A few years ago, our team deployed a very bright technologist as a customer-facing consultant. Customer complaints were high. His team leader recommended we terminate him, and the employee seemed unwilling to accept coaching or take corrective actions. Because of my early personnel failures, I enacted a policy that no one could be terminated without my meeting with their manager, the human resources department and the employee.
This proved useful because as I talked one-on-one with the employee, I learned that he was a strong introvert. He had been told that his customer-facing role was temporary, and he was frustrated that the company did not keep its promise, but he didn't know how to communicate his concerns to management.
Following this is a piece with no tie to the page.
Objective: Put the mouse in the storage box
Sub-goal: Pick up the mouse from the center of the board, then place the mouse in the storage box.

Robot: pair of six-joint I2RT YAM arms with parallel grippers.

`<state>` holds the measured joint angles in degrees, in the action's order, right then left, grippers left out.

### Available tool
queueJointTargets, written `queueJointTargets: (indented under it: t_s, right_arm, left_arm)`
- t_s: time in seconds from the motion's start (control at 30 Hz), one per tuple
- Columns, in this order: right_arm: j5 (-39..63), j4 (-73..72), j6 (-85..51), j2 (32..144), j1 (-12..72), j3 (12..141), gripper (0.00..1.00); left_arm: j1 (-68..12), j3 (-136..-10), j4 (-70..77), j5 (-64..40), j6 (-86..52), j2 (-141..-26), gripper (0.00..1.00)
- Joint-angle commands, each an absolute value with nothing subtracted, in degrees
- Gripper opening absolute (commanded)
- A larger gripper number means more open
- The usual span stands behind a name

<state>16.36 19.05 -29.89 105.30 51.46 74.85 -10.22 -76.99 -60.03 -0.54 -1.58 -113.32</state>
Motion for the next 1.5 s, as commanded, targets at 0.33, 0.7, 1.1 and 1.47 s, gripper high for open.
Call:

We agreed that if we could find a job for him involving more targeted development work with less customer interaction, he'd be a top performer. We found the right role, and he became one of our most dependable technical resources with specialized skills that were hard to replace. The education I received from my early personnel failures allowed me to look beneath the surface to find the real issues at the root of his poor performance and then determine the path forward.
Sometimes as leaders, we put people in positions to fail and then place the blame on the employee for issues. My mistakes have humbled me because when a leader fails, it not only impacts your business, but your employees and their families as well. The ability to reflect on situations and embrace the lesson contained within negative outcomes is a core component of my leadership growth.
The failure of 2007 provided a foundation for the next seven years of profitable growth in our tech firm until its acquisition in 2014. Through the years, there were many accolades and pats on the back, but I also remember each individual who stuck with me through my leadership failures.
The truth about winning was revealed to me through the feedback of results-oriented mentors and my experiences working with incredible employees. These mentors and employees helped me understand that failure was actually an opportunity. It allowed me to demonstrate my ability to stay positive and focused under duress and lead teams that win in the end.